Yup, the Mets signed a 16 year old today- fuck my life

 

 

So yesterday I wrote about how crazy it was that a 19 year oold beat Rafael Nadal in the 4th round at Wimbledon. I said how the fact that this dude was the same age as me is going to force me to re-evaluate my whole life. Then, the mets go out and sign this guy who is 16 FUCKING YEARS OLD. I’m pretty sure the guy doesn’t even have pubes yet and now he’s playing minor league ball. This sent me from a little bit sad to straight up mentally depressed. What was I doing when I was 16? Well, let’s go through the list

  • I think I’d had a total of like 12 beers in my life
  • The only girls in my life existed on the internet
  • I had been retired from baseball for 2 years
  • I had $400 in my bank account
  • I was about 25 pound overweight

Now this dude is probably rolling in it.
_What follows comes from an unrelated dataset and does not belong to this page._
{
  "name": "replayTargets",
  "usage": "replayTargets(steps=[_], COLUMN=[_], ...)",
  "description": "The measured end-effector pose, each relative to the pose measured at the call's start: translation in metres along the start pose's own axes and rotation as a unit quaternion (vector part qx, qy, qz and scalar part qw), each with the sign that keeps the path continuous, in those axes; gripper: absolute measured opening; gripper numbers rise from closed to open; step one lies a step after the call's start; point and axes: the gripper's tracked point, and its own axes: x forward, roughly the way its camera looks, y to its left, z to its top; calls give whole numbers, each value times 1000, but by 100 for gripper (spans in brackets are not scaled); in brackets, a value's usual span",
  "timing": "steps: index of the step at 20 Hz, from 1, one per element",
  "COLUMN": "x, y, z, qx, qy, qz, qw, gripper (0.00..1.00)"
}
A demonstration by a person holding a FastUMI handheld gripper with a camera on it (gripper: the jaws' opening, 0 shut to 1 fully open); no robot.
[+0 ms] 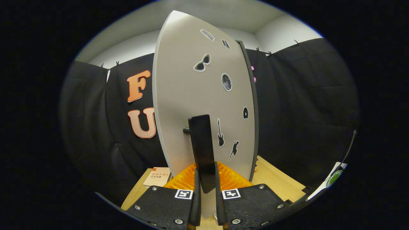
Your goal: Open the shoe cabinet door, grab the shoes and put them into the shoe cabinet, then close the shoe cabinet door.
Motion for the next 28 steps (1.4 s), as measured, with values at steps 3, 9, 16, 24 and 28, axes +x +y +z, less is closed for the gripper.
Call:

He slays the pussy all day every day in whatever 3rd world country that he’s from. He just made a shitload of money and doesn’t have to live in a place where toilets don’t exist. This man toddler gives absolutely no fucks. There’s one catch though, he has to play for the Mets. Sorry bud.

BTW: What are the Mets doing signing 16 year old’s? They can’t even get it right signing proven players in the off season, but think that they’ll nail this one on a guy who’s nuts haven’t even dropped yet. I can’t wait until this guy comes up in 10 years and is another painfully mediocre shortstop.